- Work to be completed: Copy out each line of the entries below in which the string "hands" appears.

- Supplied records:
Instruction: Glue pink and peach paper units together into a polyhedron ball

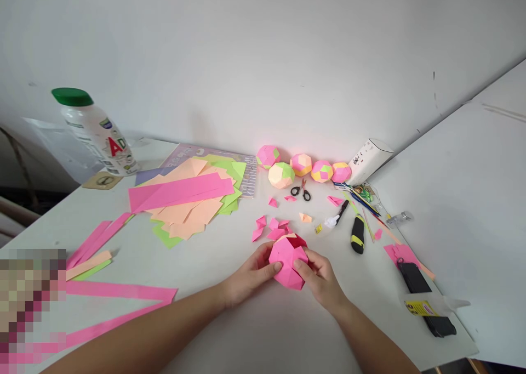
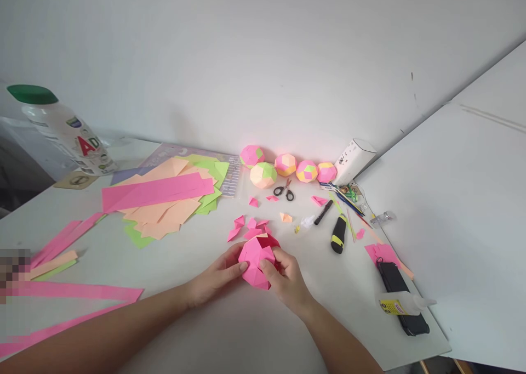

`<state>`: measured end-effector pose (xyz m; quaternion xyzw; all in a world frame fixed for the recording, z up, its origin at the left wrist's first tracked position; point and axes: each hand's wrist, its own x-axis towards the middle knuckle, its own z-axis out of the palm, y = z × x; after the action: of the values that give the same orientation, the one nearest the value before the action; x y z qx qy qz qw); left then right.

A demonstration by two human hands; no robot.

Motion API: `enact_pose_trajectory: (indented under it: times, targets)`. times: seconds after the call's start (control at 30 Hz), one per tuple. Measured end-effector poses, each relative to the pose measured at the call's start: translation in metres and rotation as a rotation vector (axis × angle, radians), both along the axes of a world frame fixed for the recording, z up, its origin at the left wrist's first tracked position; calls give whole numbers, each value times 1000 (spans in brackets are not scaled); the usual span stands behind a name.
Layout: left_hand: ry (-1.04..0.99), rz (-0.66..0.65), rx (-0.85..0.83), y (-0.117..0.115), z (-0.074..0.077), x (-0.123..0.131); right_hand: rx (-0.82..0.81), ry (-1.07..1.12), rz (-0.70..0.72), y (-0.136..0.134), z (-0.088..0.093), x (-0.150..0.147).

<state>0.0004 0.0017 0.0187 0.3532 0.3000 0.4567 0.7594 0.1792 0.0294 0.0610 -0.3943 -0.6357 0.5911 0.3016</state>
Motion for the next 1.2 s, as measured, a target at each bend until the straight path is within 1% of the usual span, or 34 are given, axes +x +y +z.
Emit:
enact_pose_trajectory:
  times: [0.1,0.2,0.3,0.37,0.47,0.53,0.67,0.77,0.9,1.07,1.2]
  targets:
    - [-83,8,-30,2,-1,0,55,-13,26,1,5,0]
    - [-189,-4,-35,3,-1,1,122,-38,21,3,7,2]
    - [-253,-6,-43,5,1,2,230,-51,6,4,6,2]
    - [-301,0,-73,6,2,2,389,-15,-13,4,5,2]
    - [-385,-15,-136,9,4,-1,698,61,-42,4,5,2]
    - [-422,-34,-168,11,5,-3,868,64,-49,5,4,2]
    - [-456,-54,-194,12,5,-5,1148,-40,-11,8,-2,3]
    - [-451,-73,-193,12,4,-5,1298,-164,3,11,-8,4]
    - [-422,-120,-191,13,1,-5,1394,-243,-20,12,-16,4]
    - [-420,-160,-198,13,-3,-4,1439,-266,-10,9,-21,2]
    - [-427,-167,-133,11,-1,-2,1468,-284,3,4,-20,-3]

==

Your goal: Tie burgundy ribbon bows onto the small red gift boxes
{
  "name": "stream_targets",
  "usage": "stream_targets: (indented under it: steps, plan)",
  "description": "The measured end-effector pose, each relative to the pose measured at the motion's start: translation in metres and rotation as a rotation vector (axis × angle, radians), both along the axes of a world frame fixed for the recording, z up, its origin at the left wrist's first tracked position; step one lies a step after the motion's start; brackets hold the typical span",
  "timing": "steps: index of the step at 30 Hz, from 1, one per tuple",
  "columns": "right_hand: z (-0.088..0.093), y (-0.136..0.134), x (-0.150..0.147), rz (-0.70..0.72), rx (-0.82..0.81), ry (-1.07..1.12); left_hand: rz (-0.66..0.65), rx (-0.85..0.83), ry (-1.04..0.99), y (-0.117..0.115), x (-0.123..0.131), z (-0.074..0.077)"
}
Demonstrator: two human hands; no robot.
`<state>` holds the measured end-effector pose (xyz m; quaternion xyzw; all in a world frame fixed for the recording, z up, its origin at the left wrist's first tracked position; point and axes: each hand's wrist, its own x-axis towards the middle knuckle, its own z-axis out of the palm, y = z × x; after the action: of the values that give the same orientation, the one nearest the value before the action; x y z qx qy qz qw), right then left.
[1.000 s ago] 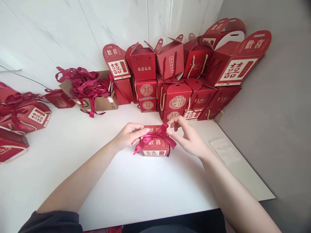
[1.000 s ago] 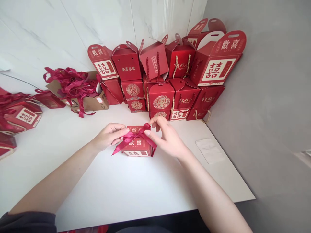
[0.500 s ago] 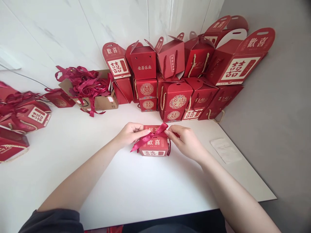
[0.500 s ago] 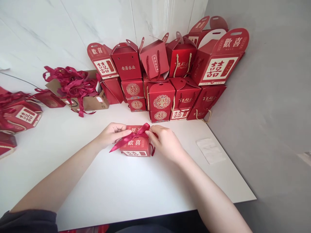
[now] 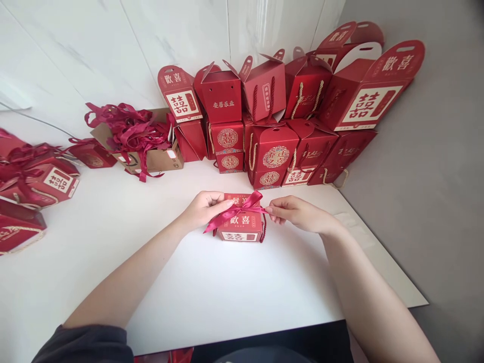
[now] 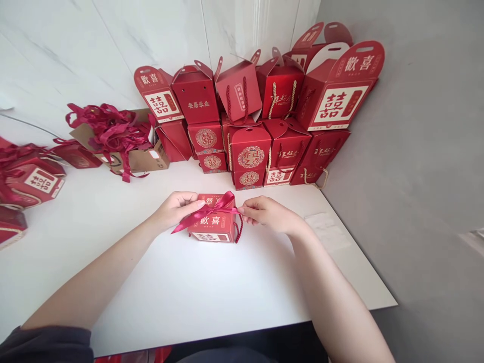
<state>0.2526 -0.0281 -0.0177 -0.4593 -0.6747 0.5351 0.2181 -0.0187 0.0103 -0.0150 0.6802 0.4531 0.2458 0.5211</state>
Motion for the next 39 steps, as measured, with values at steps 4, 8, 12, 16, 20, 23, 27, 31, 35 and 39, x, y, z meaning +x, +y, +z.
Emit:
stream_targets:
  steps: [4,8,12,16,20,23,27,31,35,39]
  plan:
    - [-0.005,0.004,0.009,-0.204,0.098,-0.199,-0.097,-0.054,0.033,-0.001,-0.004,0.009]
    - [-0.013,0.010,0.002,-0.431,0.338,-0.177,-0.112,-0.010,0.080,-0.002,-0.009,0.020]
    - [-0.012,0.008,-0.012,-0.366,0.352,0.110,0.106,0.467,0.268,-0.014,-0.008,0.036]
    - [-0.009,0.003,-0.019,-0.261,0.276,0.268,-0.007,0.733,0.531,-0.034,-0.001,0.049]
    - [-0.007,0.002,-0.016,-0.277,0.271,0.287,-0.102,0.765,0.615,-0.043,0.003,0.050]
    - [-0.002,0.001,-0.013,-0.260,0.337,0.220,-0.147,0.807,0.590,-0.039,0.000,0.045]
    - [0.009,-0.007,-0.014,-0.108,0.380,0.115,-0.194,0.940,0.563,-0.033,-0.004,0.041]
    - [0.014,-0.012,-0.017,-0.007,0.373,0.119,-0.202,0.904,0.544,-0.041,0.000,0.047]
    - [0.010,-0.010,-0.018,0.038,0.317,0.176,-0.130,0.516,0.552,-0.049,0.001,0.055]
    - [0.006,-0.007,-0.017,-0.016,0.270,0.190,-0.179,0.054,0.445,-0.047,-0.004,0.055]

- Task response:
A demonstration by two human hands; no robot.
Demonstrator: two human hands; no robot.

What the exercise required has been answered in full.